Celltrion Group, a South Korean pharma company, has launched a phase 1 human clinical trial of a potential antiviral antibody treatment for COVID-19 patients.
The in-human study of the COVID-19 antiviral antibody comes in the wake of the positive results delivered by it in pre-clinical studies and the following approval of the investigational new drug application from the Korean Ministry of Food and Drug Safety (MFDS).
Celltrion said that the potential antiviral treatment will also be studied for use as a preventative measure.
The COVID-19 phase 1 clinical trial will look to enroll 32 healthy volunteers in partnership with Chungnam National University Hospital. The clinical trial will assess the safety of the antiviral antibody treatment candidate in healthy people who have not been diagnosed with the novel coronavirus.
The South Korean pharma company expects the early-stage COVID-19 trial to be completed by the third quarter of this year.

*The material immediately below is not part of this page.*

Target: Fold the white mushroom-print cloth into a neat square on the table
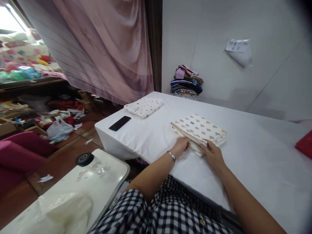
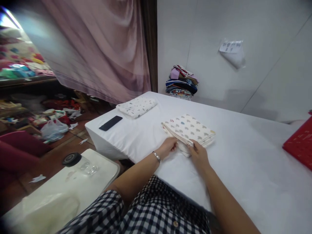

Celltrion will also carry out an additional in-human phase 1 clinical trial of the antiviral treatment candidate in mild COVID-19 patients in Europe, including the UK, following which, there will be global phase 2/3 trials in patients having mild and moderate COVID-19.
The South Korean biopharma company said that it expects promising preliminary results from pivotal studies by the end of 2020.
Additionally, Celltrion is planning to conduct a clinical trial for evaluating the use of the potential antiviral antibody treatment as a preventative measure, by taking in people in close contact with COVID-19 patients across the world. The topline data for this clinical trial is expected in the first quarter of 2021, said the company.
Dr. Sang Joon Lee – Senior Executive Vice President of Celltrion said: “The initiation of this in-human clinical trial is a key milestone in the development of our antiviral antibody treatment.
“We were encouraged by the positive safety and efficacy results in our pre-clinical studies, and we are now ready to move into in-human clinical trials as we originally planned. We remain committed to carrying out local and global clinical studies with the goal of commencing mass production of the therapeutic antibody treatment in the latter half of this year.”